_EXERCISE GOAL_. Pull each line containing "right" from the data.

_DATASET SECTION_.
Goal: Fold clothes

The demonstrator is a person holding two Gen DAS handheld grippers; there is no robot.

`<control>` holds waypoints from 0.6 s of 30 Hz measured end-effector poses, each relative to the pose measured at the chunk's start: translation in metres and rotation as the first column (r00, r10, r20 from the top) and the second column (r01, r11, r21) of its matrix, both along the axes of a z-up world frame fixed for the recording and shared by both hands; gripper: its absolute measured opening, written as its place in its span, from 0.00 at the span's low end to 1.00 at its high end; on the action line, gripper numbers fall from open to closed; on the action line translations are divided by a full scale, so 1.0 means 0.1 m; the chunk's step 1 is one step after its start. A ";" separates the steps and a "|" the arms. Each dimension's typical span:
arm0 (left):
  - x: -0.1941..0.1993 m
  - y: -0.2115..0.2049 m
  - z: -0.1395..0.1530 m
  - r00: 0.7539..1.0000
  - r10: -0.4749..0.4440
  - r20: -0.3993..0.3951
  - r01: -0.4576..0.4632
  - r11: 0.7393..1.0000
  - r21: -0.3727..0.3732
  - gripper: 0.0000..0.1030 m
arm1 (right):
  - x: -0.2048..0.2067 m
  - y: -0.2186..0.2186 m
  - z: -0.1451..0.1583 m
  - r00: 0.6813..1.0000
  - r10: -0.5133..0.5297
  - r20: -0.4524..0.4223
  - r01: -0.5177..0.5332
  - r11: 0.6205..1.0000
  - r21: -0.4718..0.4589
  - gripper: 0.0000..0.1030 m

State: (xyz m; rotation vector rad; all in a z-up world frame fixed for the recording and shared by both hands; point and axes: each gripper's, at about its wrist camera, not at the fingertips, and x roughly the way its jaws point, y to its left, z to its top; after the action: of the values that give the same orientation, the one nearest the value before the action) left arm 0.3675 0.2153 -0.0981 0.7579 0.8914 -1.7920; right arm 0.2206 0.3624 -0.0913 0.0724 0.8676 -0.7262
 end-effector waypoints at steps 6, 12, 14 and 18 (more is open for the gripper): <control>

_RESPONSE FOR THIS EXERCISE_.
arm1 (right):
State: (xyz m; rotation vector rad; all in a z-up world frame fixed for the recording and shared by both hands; point and axes: each gripper's, at about its wrist camera, not at the fingertips, and x roughly the way its jaws point, y to its left, z to its top; after the action: of the values that give the same orientation, the one nearest the value before the action) left arm 0.3675 0.2153 -0.0981 0.7579 0.8914 -1.7920; right arm 0.2206 0.3624 -0.0913 0.0724 0.8676 -0.7262

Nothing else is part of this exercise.